The annual report identifies global cultural shifts with the scale and longevity to shape the future of brands. This year, it points to culture’s growing demand for ‘Proof of Human’, highlighting why human presence is emerging as a key value signal.
According to the report, as AI content saturates digital life, audiences are gravitating back toward craft, provenance, and the messy human fingerprints that signal genuine care and effort.
Cecelia Girr, director of cultural strategy at Backslash and co-author of the report, said, “We’re entering a moment where output is cheap, but meaning is not. Technology can do more than ever before. The harder question is whether we want it to. In this next chapter, humanity itself becomes the differentiator.”
The report outlines six new cultural shifts that underscore this trend. One is the rise of private expression: as algorithms flatten taste, people are retreating to unique, one-of-a-kind spaces where meaning lives in what doesn’t scale. Another is “digital friction”, where, after decades of chasing seamlessness, culture increasingly values technology that introduces intentional limits and boundaries as a form of human preservation.
In an over-optimised world, struggle, risk, and discomfort are becoming aspirational again, offering the payoff of feeling fully alive. Audiences are also seeking experiences that deepen awareness and re-enchant the mind, countering the monotony of autopilot living.
The report further notes that after years of dismantling norms, total freedom can feel exhausting. Common codes of conduct are re-emerging as a path toward mutual respect.
Finally, culture is turning its attention to the control of digital footprints. The coming battle will revolve around what endures online, what gets erased, and who has access to our digital histories.

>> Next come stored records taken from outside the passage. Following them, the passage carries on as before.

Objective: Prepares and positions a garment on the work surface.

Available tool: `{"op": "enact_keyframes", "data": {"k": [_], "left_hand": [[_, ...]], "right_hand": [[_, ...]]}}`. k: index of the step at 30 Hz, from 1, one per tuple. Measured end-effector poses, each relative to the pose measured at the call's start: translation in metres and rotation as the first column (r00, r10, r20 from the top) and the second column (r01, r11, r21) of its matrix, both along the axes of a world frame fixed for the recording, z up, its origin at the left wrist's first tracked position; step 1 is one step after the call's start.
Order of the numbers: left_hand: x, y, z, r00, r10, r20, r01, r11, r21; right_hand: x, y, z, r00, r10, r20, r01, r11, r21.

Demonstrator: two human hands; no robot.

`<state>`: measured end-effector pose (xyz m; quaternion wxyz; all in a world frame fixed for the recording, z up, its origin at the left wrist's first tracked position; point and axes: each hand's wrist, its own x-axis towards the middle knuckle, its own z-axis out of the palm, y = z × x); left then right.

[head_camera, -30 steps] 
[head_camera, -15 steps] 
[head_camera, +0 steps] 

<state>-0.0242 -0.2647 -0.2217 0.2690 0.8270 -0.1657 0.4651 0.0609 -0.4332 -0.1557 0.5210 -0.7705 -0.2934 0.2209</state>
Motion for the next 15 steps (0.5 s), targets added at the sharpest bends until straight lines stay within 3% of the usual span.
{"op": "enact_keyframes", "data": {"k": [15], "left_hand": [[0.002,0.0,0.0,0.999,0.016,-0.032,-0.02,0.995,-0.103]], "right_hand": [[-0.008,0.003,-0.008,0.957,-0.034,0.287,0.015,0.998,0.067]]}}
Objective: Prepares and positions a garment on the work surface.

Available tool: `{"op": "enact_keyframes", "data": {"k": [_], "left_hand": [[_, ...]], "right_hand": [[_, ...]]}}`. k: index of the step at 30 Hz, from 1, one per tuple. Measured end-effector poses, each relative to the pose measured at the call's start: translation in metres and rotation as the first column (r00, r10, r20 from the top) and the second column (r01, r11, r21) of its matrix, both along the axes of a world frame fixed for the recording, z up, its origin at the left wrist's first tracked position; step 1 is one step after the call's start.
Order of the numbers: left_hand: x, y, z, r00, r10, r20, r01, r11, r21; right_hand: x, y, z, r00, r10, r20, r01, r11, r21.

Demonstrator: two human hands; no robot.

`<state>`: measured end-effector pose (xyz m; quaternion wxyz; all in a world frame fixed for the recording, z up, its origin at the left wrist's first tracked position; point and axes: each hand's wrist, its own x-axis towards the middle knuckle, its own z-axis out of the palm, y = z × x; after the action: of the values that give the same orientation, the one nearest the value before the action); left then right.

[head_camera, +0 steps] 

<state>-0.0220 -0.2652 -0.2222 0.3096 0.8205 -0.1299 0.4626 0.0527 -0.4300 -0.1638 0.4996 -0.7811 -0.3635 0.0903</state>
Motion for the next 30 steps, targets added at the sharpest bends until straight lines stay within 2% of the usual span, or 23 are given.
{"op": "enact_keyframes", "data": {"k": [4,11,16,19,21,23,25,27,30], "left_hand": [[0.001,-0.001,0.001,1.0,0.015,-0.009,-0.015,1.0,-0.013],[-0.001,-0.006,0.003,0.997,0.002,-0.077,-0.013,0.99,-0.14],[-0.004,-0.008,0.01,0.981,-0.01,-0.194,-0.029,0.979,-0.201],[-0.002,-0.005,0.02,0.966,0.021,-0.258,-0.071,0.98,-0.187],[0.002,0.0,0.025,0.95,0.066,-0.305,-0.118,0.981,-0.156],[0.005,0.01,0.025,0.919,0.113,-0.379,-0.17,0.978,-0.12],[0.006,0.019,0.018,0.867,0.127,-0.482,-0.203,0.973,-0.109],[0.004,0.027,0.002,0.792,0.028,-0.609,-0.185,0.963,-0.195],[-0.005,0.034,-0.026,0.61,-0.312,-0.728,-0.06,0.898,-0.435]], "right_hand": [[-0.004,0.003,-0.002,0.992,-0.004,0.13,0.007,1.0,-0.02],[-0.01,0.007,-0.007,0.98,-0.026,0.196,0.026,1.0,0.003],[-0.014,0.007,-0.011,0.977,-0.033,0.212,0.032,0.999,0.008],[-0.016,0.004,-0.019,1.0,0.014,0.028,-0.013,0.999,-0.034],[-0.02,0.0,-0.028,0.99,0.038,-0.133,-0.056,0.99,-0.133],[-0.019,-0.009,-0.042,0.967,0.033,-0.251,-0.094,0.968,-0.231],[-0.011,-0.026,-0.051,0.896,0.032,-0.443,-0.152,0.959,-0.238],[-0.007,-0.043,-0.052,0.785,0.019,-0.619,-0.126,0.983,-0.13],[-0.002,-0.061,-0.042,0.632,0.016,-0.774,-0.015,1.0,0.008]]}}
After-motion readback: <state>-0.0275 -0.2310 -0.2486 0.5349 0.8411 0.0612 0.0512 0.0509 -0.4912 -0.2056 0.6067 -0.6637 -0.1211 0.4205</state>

“In Asia, humanity has never been a branding exercise; it’s been a discipline. This is a region capable of extraordinary speed and scale, but rarely without structure, craft, and collective intent underneath. Even in its most accelerated markets, progress has tended to be engineered for the long term,” said Emmanuel Sabbagh, chief strategy officer at TBWA\Asia.
“Today, as audiences sharpen their instinct for what’s real, the opportunity for brands is clear: leadership won’t belong to those who automate the most, but to those who decide, with precision, what must remain unmistakably human. Cultural fluency – knowing when to scale and when to slow down – will separate enduring brands from the noise,” he added.